Existing web search systems often return irrelevant or unresponsive results due to differing ranking criteria across search engines, making it difficult for users to find relevant information.

Innovation Solution

A system that utilizes natural language processing to identify the object of a search query, matches it with high-frequency words in applicable realms, and sorts search results from multiple engines based on realm matching, along with additional factors like recency and search engine rank.

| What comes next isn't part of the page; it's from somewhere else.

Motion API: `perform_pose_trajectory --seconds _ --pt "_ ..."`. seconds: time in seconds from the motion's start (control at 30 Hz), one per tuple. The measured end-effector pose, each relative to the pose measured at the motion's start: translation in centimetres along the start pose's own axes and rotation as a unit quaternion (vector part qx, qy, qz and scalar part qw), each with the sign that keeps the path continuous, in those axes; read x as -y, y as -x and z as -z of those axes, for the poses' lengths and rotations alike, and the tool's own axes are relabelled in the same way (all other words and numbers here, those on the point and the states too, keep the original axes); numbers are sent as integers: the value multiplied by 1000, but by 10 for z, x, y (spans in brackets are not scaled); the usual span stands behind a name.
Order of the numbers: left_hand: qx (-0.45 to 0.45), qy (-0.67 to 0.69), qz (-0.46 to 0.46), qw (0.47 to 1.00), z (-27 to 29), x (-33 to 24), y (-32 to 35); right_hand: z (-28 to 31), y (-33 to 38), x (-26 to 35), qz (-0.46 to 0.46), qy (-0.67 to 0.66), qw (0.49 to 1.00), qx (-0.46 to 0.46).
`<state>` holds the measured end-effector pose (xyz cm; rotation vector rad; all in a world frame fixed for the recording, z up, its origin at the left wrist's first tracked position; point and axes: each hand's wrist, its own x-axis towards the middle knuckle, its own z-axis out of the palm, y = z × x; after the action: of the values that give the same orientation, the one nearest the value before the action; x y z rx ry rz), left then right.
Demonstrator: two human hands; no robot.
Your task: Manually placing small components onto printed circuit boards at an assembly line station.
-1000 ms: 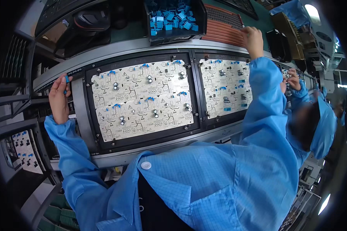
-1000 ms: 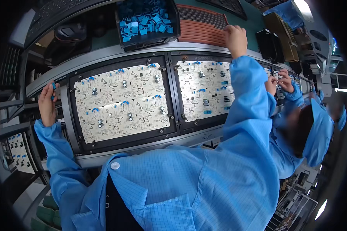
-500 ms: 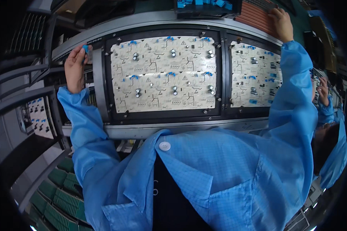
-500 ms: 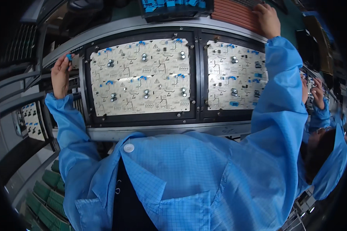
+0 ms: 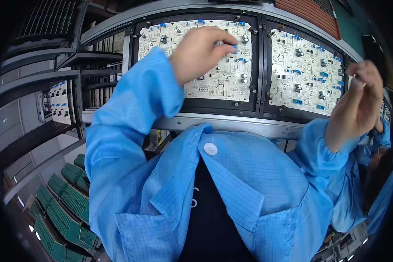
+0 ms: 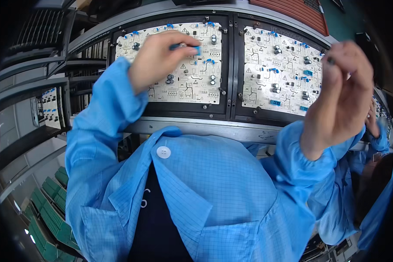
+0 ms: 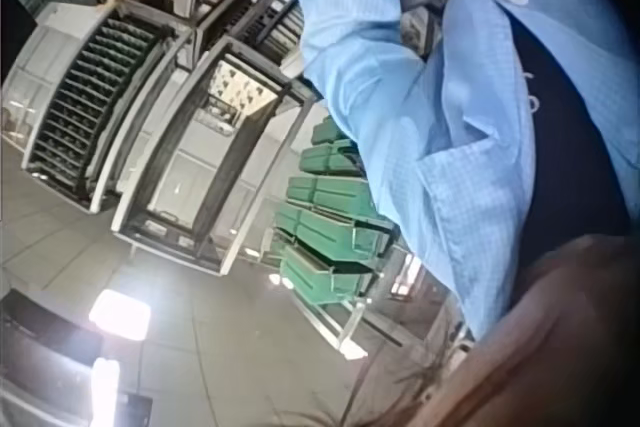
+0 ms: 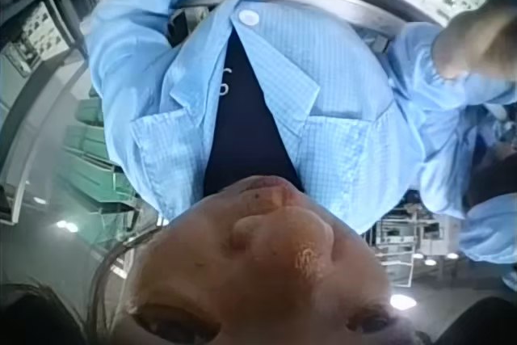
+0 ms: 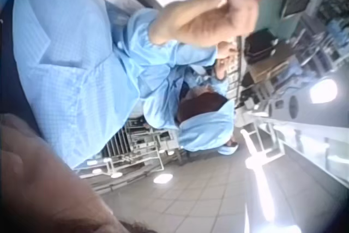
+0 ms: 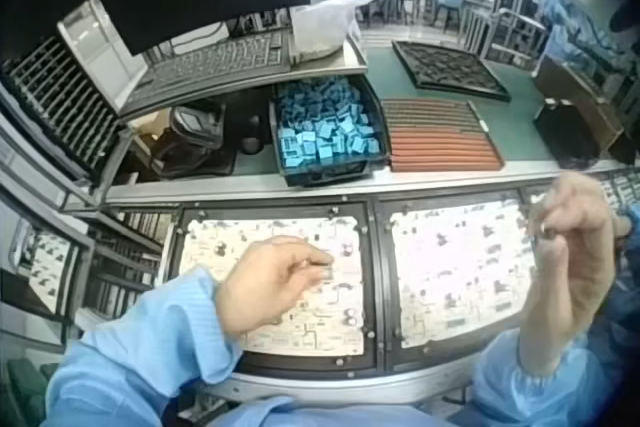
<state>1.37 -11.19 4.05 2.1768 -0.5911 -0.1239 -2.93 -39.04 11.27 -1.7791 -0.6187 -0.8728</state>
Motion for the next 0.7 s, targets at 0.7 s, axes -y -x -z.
perform_pose_trajectory --seconds 0.7 --pt "-49 -135 -125 982 -54 4 -7 24 129 -12 -298 -118 947 -4"
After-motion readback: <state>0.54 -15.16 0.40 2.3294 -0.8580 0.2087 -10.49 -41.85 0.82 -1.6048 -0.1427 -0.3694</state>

Engineering Contradictions & Design Principles

VSEngineering Contradiction Analysis

1Adaptability or versatility

If search results are ranked using different criteria across multiple search engines, then comprehensive coverage of search results is achieved, but result relevance to user query deteriorates

Engineering Contradiction:
Improvecomprehensive coverageVSAvoidresult relevance
Core Design Contradiction:
Adaptability or versatilityVSMeasurement precision

Solution Approach 1:

The patent segments search results into different realms (e.g., news, academic, commercial) and applies realm-specific ranking criteria to each segment. This allows comprehensive coverage across multiple search engines while maintaining relevance within each realm by using appropriate ranking standards for that particular domain.

Inventive Principle:
Principle #1Segmentation

Solution Approach 2:

The system dynamically changes ranking parameters based on the identified realm of each search result. Different weighting factors and sorting criteria are applied depending on the realm category, allowing the system to adapt ranking behavior to match user intent for different types of information while processing results from multiple search engines.

Inventive Principle:
Principle #35Parameter changes

2Measurement precision

If natural language processing is used to identify search query objects and match with realm high frequency words, then result accuracy is improved, but system complexity increases

Engineering Contradiction:
Improveresult accuracyVSAvoidsystem complexity
Core Design Contradiction:
Measurement precisionVSDevice complexity

Solution Approach 1:

The system performs preliminary natural language processing on the search query to identify the query object and determine the applicable realm before executing the search. This preliminary classification enables subsequent filtering and ranking operations to be more efficient, as results can be evaluated against pre-established realm criteria rather than requiring complex real-time analysis of each result.

Inventive Principle:
Principle #10Preliminary action

3Reliability

If search results are sorted into ordered lists based on realm matching, then irrelevant results are reduced, but processing time increases

Engineering Contradiction:
Improveresult relevanceVSAvoidprocessing time
Core Design Contradiction:
ReliabilityVSLoss of time

Solution Approach 1:

The system pre-establishes realm categories and their associated high-frequency words before processing search queries. During search execution, results are quickly classified by matching against these pre-defined realms, enabling efficient filtering of irrelevant results without requiring time-consuming complex analysis of each search result's full content.

Inventive Principle:
Principle #10Preliminary action

Data Source

PatentUS12321407B2Clustered metasearch
Publication Date: 2025.06.03 INSIGHT DIRECT USA INC
  • US12321407B2 patent drawing
  • US12321407B2 patent drawing
  • US12321407B2 patent drawing

AI summary

A clustered metasearch system receives a search query from a user. The system uses Natural Language Processing to identify an object of the search query and descriptors of the search query. The system sorts the search into an applicable realm based on the object of the search query. The system then conducts the search across a variety of search engines and collects root domains from the search results. Root domains within the same realm as the search query are prioritized and additional factors such as the presence of descriptors in the result, the recency of the result, the search engine rank of the result, and the distance from the center of the realm are used to determine the final ranking of the results. The results are then displayed to a user.